Intellectual ghetto motherfuckers

"boetti askes for a bottle of poor. paolini settles into a piece of poverty and depravity cake."

The Lion and the Horse. diptych, from 1999. Oil on Canvas. 86"x 110."
(open the image in a new window to see it @ a larger scale.)

Sunday, April 23, 2006

the usual
I made the usual comments:
The absurdity of analytic philosophy as philosophical act is that it operates under the illusion that one can analyze language and experience seemingly from outside of both. It may be possible for computers to describe computation, but consciousness can not describe consciousness apart from acting it. We are creatures of sense before logic, and we must try each day, without ever succeeding, to pick one apart from the other. Analytic philosophy does not teach self-awareness, claiming it is unnecessary. It is the philosophy of autism.

Derrida wanted to argue the primacy of craft and of description- as a novelist would- while maintaining the authorial certainty of the man of ideas. His works fail as philosphy because they fail as literature (and “do as I say not as I do” is no longer accepted as a valid argument) Judith Butler is a student of the moral success of his intellectual failure, but she doesn’t get the point. Still, to say [quoting Jason Stanley] that a university “should seek to promote work that will give that university prestige” either now or in the future sounds so ridiculously anti-modern that I don’t know what anyone has to complain about with either of them.

We separate science and law.
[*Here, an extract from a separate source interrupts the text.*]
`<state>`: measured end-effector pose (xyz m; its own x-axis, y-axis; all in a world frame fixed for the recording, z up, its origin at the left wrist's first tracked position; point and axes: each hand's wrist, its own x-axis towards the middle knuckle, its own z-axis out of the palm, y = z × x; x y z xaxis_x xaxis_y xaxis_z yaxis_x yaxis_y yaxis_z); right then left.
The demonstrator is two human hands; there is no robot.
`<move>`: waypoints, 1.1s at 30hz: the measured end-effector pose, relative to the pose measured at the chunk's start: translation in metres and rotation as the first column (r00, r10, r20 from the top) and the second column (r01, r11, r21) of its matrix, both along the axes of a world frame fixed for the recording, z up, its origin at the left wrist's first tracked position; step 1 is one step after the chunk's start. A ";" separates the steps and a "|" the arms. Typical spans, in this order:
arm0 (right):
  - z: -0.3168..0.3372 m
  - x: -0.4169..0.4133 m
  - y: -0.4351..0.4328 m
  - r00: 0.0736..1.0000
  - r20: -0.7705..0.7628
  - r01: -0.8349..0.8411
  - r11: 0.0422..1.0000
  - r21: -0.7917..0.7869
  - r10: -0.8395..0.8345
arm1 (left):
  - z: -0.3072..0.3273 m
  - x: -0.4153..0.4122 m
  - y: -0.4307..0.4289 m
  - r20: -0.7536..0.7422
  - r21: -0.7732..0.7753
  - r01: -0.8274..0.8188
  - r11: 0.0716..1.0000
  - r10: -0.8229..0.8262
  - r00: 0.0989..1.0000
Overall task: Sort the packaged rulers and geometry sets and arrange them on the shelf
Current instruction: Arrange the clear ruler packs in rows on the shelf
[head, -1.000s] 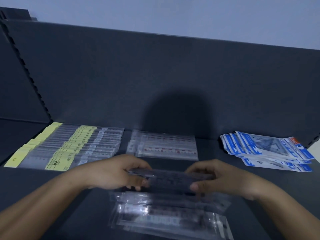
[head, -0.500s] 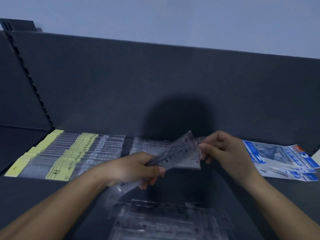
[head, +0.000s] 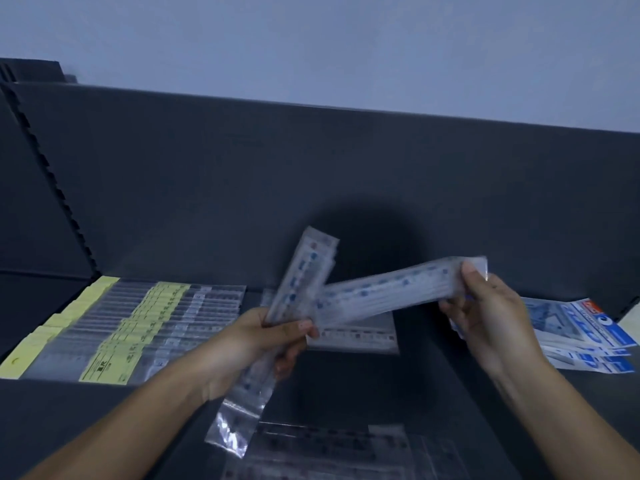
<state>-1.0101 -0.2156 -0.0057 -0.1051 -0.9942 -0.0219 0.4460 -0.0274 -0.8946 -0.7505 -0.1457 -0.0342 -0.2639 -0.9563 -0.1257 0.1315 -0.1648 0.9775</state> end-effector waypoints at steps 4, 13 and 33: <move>0.006 0.004 0.001 0.991 0.125 -0.040 0.999 0.011 0.038 | 0.002 -0.015 -0.005 -0.163 0.079 -0.135 0.988 0.146 0.976; 0.022 0.049 0.042 0.999 -0.043 -0.020 0.850 -0.526 -0.003 | 0.013 -0.047 -0.024 -0.438 0.363 -0.246 0.899 0.397 0.807; 0.008 0.073 0.025 0.774 -0.587 -0.482 0.821 -0.306 0.236 | 0.015 -0.057 -0.016 -0.029 -0.447 -0.263 0.855 0.280 0.960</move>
We defend the rule of law over the rule of ideas [without thinking!] and then turn around and defend the rule of “truth” and science over the absurdity of “fiction”.
Derrida’s mistake was clumsiness, but what he represented in his clumsy way was a return [in the academy, and years behind the culture at large] to premodern now post-modern acceptance of the primacy of description.
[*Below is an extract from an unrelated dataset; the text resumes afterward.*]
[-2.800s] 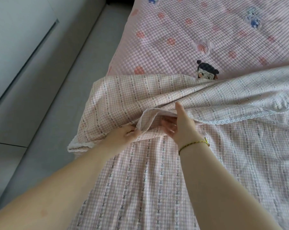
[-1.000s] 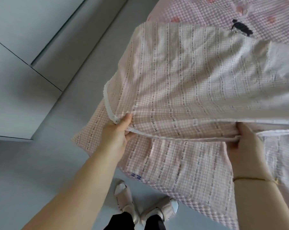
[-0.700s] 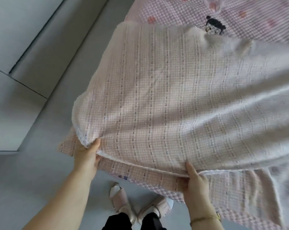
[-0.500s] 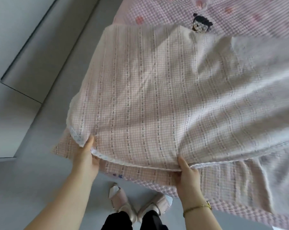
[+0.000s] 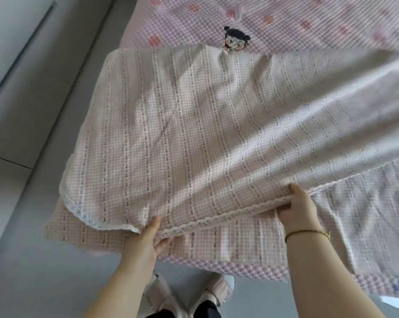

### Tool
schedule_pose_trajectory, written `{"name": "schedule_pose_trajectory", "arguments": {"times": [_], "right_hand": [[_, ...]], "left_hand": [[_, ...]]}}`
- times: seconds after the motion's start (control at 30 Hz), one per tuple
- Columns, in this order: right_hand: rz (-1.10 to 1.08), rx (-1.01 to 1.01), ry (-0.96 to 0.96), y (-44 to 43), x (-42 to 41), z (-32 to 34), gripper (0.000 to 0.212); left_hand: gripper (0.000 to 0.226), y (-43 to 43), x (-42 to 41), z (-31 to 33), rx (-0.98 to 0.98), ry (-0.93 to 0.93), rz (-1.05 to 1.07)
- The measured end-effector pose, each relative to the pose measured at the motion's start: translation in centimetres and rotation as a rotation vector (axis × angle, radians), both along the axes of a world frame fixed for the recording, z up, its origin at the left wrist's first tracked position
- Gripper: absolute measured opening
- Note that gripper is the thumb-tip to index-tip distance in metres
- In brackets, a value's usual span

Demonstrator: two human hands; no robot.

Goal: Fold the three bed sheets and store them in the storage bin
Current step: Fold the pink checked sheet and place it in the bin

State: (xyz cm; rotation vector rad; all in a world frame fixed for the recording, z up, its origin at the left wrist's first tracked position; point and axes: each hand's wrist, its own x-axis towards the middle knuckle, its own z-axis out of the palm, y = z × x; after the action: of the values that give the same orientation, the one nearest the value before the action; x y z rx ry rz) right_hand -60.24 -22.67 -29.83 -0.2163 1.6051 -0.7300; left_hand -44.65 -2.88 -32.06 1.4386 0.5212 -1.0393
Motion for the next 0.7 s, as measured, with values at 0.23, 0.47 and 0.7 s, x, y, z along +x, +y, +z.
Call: {"name": "schedule_pose_trajectory", "arguments": {"times": [0.23, 0.47, 0.7], "right_hand": [[0.067, -0.378, 0.013, 4.7, -3.0, 2.6, 0.012], [0.2, -0.045, 0.051, 10.6, -4.7, -3.4, 0.009], [0.261, -0.058, 0.032, 9.9, -5.5, -2.6, 0.008]], "left_hand": [[0.007, -0.3, 4.2, 1.8, -0.014, -0.271, 0.067], [0.027, 2.3, 4.1, -0.7, 0.124, -0.213, 0.102], [0.036, 1.8, 5.6, 1.3, -0.145, -0.179, 0.017]]}}
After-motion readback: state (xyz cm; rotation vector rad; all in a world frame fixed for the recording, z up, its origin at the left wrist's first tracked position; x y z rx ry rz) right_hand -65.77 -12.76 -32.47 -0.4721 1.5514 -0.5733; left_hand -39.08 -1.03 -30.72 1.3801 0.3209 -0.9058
The rule of law is the rule of language not of truth; and narrative is the order of the day, and will be for the forseable future.
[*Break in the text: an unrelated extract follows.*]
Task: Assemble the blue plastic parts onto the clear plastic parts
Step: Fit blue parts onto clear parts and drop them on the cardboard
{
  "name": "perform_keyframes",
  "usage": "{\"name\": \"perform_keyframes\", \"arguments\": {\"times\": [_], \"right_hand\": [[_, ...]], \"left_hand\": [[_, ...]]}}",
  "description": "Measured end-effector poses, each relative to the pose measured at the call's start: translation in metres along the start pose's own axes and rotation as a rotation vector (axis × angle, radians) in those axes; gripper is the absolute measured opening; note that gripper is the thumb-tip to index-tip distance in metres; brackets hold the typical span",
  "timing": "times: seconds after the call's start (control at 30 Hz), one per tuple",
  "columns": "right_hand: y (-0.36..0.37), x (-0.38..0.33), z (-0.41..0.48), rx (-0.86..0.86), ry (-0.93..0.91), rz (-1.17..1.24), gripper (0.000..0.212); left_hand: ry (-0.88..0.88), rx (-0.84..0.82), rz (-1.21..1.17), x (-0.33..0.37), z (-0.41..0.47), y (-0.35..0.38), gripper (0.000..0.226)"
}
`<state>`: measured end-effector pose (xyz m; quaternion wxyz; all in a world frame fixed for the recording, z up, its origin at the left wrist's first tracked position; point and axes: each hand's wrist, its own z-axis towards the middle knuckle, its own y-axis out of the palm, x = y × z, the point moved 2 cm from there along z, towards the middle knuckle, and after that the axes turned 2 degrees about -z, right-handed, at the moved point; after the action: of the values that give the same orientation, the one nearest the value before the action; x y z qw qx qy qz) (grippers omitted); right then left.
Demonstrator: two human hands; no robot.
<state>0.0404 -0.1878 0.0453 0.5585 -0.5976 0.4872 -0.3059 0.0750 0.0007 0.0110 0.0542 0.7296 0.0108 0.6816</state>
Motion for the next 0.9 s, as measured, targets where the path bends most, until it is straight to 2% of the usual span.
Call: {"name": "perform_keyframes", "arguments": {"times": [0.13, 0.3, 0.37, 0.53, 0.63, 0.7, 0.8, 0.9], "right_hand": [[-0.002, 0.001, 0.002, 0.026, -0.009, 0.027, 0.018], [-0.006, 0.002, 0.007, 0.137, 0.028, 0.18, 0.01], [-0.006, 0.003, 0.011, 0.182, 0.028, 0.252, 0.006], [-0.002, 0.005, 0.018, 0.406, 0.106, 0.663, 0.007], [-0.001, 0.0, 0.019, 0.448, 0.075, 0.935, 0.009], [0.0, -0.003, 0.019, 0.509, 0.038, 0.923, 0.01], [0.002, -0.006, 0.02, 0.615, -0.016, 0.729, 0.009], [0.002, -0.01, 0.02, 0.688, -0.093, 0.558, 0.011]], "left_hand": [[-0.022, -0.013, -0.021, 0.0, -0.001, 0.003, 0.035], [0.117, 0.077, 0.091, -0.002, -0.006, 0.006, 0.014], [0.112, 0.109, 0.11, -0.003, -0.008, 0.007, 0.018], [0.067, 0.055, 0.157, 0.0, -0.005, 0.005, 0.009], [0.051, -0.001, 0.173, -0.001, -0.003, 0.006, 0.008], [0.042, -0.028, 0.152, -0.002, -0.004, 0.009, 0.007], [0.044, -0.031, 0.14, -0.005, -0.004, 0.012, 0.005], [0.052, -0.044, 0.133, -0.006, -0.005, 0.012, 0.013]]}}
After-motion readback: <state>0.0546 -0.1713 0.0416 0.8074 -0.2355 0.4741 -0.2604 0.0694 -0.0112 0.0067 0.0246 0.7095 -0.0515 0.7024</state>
I was first introduced to modern analytical philosophy in the mid 1980’s when a friend who worked at the Journal of Philosophy gave me a subscription. I remember an article on “morality and self-other asymmetry” that relied entirely, and seemingly as a point of ideology, on absract logic unaided by empiricism.
Why is it permissible to sacrifice one’s own life to save others but not to sacrifice another person’s to obtain the same result? The next question might have been: “why is the militry an exception?” but it was never asked. Questions as to anthropology or history were deemed irrelevent. More recently, on this site, I’ve run into discussions of Donald Davidson and references to his ‘On the Very Idea of a Conceptual Scheme’

The Oxford Dictionary of Philosophy, Simon Blackburn writes this about Donald Davidson:
“Davidson is also known for rejection of the idea of a conceptual scheme, thought of as something peculiar to one language or one way of looking at the world, arguing that where the possibility of translation stops so does the coherence of the idea that there is something to translate.”

So if it is impossible to translate the finer points in Mallarmé, then no finer points exist.

There is a form of intellectual life that is indebted to people and to forms that are not strictly speaking intellectual, even more than it is those that are. Mozart was not a philosopher, and he is more important than most of those who were.
I prefer craftsmen to philosophs as I prefer lawyers to philosophers of law (and defense attorneys to prosecutors). But if the main question of philosophy remains the relation of action to reflection, I’ll still think it my right to demand of those who call themselves intellectuals that they have an understanding of the importance of craft, action and performance to their ‘intellectual’ preoccupations.

Just to wind this up on my end…
john halasz,
My argument is not with analytic or continental philosophy but philosophy itself. The continentals, unlike the analytics, refer to literature as a model but they undermine it by rationalizing it, dealing in a conceptualization of thought that in this country has been used to academicize the arts in ways that I think are absurd.
The question is still: how does one act ‘within’ or through a philosphy? What is the relation of action to reflection?
Academic philosphy is defined by the culture of academe, and exists inside it; but what is the relation of a lawyer in a courtroom, to law, and to society? That relation is not the same as that of a speaker to a language, but a lawyer acts within law in a similar way. A lawyer acts, must act, within a system only as a part; he/she is required not to be fully conscious. But the system itself is considered philosophically valid. Again: the rule of law is not the rule of science. but I’ve gone through this before.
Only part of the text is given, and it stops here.